ASSIGNMENT> An exact copy of all the data is required.

=== Section Start ===

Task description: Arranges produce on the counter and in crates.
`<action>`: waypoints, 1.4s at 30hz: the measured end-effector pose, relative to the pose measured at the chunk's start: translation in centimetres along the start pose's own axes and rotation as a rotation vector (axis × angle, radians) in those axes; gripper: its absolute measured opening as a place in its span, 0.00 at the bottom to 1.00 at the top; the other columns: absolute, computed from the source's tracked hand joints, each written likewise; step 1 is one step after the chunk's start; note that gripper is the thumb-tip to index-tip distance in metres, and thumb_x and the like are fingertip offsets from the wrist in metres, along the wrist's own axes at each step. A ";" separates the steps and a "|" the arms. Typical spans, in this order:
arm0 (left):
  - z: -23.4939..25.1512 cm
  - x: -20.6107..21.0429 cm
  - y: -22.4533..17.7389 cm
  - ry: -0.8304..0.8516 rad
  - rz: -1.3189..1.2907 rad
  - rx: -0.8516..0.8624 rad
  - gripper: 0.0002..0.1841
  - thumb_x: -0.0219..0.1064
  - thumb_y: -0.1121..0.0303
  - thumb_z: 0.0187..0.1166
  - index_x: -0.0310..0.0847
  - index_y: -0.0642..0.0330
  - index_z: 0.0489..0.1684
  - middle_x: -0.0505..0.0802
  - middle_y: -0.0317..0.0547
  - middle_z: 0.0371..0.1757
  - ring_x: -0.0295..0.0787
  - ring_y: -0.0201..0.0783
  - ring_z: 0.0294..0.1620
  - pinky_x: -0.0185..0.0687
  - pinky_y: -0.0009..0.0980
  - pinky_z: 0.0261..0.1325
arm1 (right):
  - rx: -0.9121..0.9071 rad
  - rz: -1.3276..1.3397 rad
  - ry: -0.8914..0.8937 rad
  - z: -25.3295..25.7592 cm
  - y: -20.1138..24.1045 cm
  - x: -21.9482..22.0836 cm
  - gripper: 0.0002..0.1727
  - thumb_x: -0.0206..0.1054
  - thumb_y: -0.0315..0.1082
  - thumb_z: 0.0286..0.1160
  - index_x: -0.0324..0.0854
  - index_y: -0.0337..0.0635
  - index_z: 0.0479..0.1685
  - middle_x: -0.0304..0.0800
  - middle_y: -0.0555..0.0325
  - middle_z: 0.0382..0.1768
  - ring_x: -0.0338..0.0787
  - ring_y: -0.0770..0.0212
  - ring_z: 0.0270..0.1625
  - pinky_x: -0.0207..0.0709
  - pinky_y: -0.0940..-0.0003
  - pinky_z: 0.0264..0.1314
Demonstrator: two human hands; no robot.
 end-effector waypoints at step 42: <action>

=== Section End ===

THE ANSWER>
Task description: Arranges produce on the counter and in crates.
`<action>`: waypoints, 1.4s at 30hz: the measured end-effector pose, relative to the pose measured at the chunk's start: translation in centimetres along the start pose's own axes and rotation as a rotation vector (axis × angle, radians) in those axes; gripper: its absolute measured opening as a place in its span, 0.00 at the bottom to 1.00 at the top; the other columns: absolute, computed from the source's tracked hand joints, each written likewise; step 1 is one step after the chunk's start; note that gripper is the thumb-tip to index-tip distance in metres, and thumb_x and the like are fingertip offsets from the wrist in metres, along the wrist's own axes at each step. A ";" separates the steps and a "|" the arms. Typical spans, in this order:
arm0 (left):
  - z: -23.4939..25.1512 cm
  - x: -20.6107..21.0429 cm
  - y: -22.4533..17.7389 cm
  - ry: -0.8304..0.8516 rad
  - rz: -1.3189..1.2907 rad
  - rx: -0.8516..0.8624 rad
  - gripper: 0.0002..0.1841
  - thumb_x: -0.0219..0.1064
  - thumb_y: -0.1121..0.0303
  - thumb_z: 0.0187..0.1166
  - index_x: -0.0310..0.0847
  - index_y: -0.0642..0.0330
  - index_z: 0.0489..0.1684
  - middle_x: -0.0505..0.0802
  - middle_y: -0.0317..0.0547
  - middle_z: 0.0371..0.1757
  - ring_x: -0.0295..0.0787
  - ring_y: -0.0201..0.0783
  - ring_z: 0.0294..0.1620
  - pinky_x: -0.0185..0.0687
  - pinky_y: -0.0009..0.0980
  - pinky_z: 0.0261..0.1325
arm1 (right):
  - rx: -0.9121..0.9071 rad
  - rz: -1.3276..1.3397 rad
  - ry: -0.8914..0.8937 rad
  - z: -25.3295..25.7592 cm
  - y: -20.1138..24.1045 cm
  - x: -21.9482..22.0836 cm
  - gripper: 0.0002..0.1727
  - thumb_x: -0.0206..0.1054
  - thumb_y: -0.0315..0.1082
  - thumb_z: 0.0286..0.1160
  - index_x: -0.0324..0.0854
  - index_y: -0.0337..0.0635
  - index_z: 0.0479..0.1685
  - middle_x: -0.0304..0.0800
  - middle_y: -0.0555..0.0325
  - middle_z: 0.0382..0.1768
  - ring_x: -0.0338..0.0787
  - ring_y: -0.0770..0.0212
  - ring_z: 0.0270..0.1625
  - pinky_x: -0.0207..0.0709
  - pinky_y: -0.0940..-0.0003
  - pinky_z: 0.0264..0.1314
Demonstrator: two human hands; no robot.
 end-effector waypoints at step 42: <action>

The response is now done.